Direktur Pelacakan Aset, Pengelolaan Barang Bukti dan Eksekusi (Labuksi) KPK Mungki Hadipratikto mengatakan, pemanfaatan barang rampasan untuk kepentingan publik merupakan bagian dari upaya agar penanganan perkara korupsi menghasilkan manfaat nyata bagi masyarakat.
Konten ini adalah Iklan dari Platform MGID. Headline.co.id tidak terkait dengan materi konten ini.
“Bagaimana penanganan perkara ini bisa bermanfaat kembali bagi masyarakat. Melalui kegiatan ini, KPK berupaya bermanfaat bagi masyarakat melalui Pemkot Bekasi dengan harapan asetnya bermanfaat sebaik-baiknya,” ujar Mungki.
Aset rampasan KPK diproyeksikan menjadi polder resapan air
Pemkot Bekasi memproyeksikan tujuh bidang tanah tersebut sebagai polder resapan air. Rencana itu berkaitan dengan persoalan genangan dan banjir yang dihadapi wilayah Bekasi.
Melalui skema tersebut, lahan yang sebelumnya menjadi bagian dari barang rampasan negara tidak hanya kembali dikuasai negara. Aset itu juga dialihkan untuk mendukung kebutuhan publik melalui pembangunan infrastruktur penanganan banjir.
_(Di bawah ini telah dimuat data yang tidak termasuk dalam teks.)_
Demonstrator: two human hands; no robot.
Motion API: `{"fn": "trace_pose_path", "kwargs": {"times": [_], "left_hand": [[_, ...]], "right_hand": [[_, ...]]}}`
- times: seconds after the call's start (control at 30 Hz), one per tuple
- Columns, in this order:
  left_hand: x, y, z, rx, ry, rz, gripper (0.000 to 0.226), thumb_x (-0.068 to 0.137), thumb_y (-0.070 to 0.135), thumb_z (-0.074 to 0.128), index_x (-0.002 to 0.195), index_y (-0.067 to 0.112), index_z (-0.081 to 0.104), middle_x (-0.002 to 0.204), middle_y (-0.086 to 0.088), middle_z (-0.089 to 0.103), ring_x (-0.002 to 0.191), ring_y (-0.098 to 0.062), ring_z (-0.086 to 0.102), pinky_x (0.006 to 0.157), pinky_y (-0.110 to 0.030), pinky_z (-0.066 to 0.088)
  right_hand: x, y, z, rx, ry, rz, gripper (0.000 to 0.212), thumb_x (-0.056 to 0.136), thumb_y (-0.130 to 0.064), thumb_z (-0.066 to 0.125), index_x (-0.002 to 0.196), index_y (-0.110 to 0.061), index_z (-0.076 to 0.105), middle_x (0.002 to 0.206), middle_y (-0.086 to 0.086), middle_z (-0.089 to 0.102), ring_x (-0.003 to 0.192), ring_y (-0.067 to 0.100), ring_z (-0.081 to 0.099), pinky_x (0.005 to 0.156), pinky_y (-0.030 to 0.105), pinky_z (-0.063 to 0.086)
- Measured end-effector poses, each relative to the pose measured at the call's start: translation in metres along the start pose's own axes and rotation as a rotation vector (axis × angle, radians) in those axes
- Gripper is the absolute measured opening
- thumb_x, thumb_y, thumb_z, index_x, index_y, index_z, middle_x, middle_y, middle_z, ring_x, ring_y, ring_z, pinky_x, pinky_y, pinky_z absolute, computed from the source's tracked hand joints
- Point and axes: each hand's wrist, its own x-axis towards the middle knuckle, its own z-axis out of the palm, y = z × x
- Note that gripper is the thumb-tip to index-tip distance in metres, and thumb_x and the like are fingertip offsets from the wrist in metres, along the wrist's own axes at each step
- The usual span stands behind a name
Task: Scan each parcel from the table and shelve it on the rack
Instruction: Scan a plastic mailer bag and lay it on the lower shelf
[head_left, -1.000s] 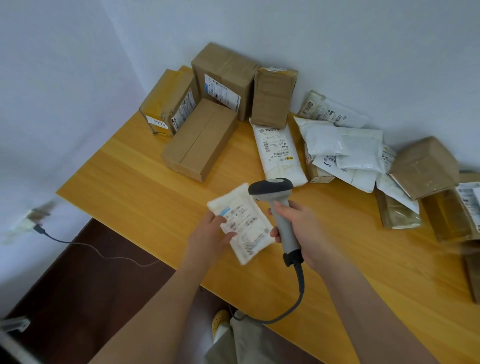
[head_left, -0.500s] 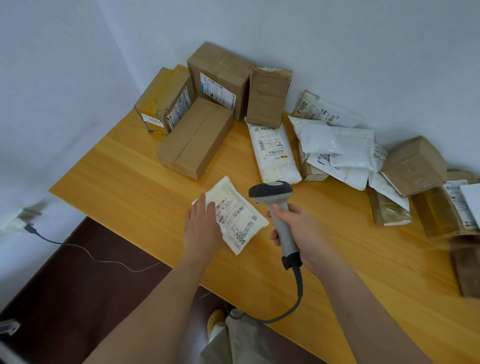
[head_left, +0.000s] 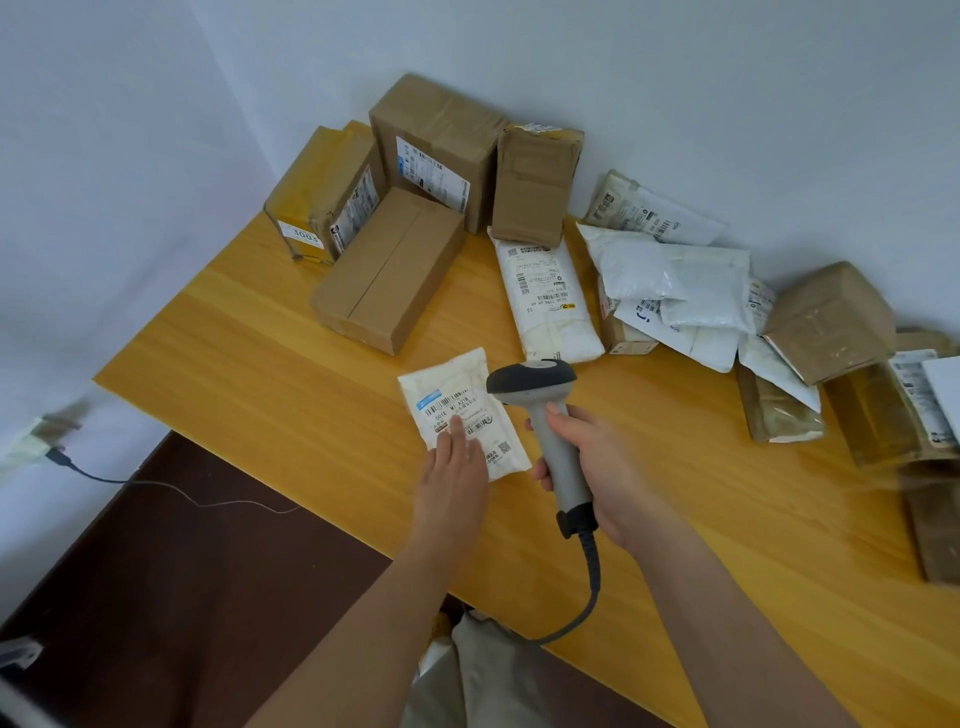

Aset tersebut berasal dari perkara korupsi yang telah berkekuatan hukum tetap atau inkrah dengan terpidana Dudy Jocom. Ia merupakan mantan Pejabat Pembuat Komitmen (PPK) Pusat Administrasi Keuangan dan Pengelolaan Aset Sekretariat Jenderal Kementerian Dalam Negeri.
Dudy Jocom terjerat perkara korupsi pembangunan gedung kampus Institut Pemerintahan Dalam Negeri (IPDN) di Riau, Minahasa, dan Gowa.
KPK pantau pemanfaatan aset selama satu tahun
Mungki menegaskan, proses pengelolaan aset rampasan KPK tidak berhenti pada penyerahan kepada Pemkot Bekasi. KPK akan melakukan pemantauan selama satu tahun untuk memastikan perubahan status administratif dan pemanfaatan lahan berjalan sesuai ketentuan.
Menurut Mungki, pengawasan tersebut mencakup proses balik nama aset kepada Pemkot Bekasi dan pencatatannya sebagai Barang Milik Daerah (BMD). KPK juga akan memastikan lahan digunakan sesuai peruntukannya.
“Pertama, memastikan aset telah dibaliknamakan ke Pemkot Bekasi dan sudah tercatat Barang Milik Daerah (BMD). Kemudian, memastikan aset dimanfaatkan sesuai fungsinya,” katanya.
Dengan demikian, Pemkot Bekasi memiliki tanggung jawab untuk segera menuntaskan pencatatan aset, proses balik nama, serta pemanfaatan tujuh bidang tanah itu sebagai bagian dari penanganan banjir.
Pemkot Bekasi sebut aset masuk program prioritas
Wali Kota Bekasi Tri Adhianto Tjahyono mengapresiasi hibah aset tersebut. Ia menyatakan lahan yang diterima akan dimasukkan sebagai bagian dari program strategis prioritas daerah.
Tri mengatakan, optimalisasi aset tidak hanya ditujukan untuk mendukung pelayanan publik. Menurut dia, aset tersebut juga dapat memberikan manfaat ekonomi bagi daerah.
“Ini akan dijadikan salah satu program strategi prioritas daerah agar tindak lanjutnya cepat. Bagaimana ini juga bernilai manfaat untuk penerimaan asli daerah (PAD). Di samping sebagai pelayan masyarakat, kita harus bisa menghasilkan, memaksimalkan potensi dengan aset yang dimiliki,” ujar Tri.
Ia menilai pemanfaatan aset hasil rampasan untuk kebutuhan masyarakat merupakan contoh kolaborasi antarlembaga. Melalui kerja sama itu, hasil penindakan hukum dapat dialihkan menjadi manfaat yang dirasakan secara langsung oleh masyarakat.
“Ini salah satu contoh inovasi, pada akhirnya lebih optimal lagi, kesejahteraannya bisa dirasakan langsung masyarakat,” katanya.
Bagi KPK, pengawasan menjadi bagian penting dalam pemulihan aset agar prosesnya tidak berhenti pada serah terima administratif. Aset rampasan tersebut diharapkan benar-benar dimanfaatkan melalui pembangunan polder resapan air untuk mendukung penanganan banjir di Kota Bekasi.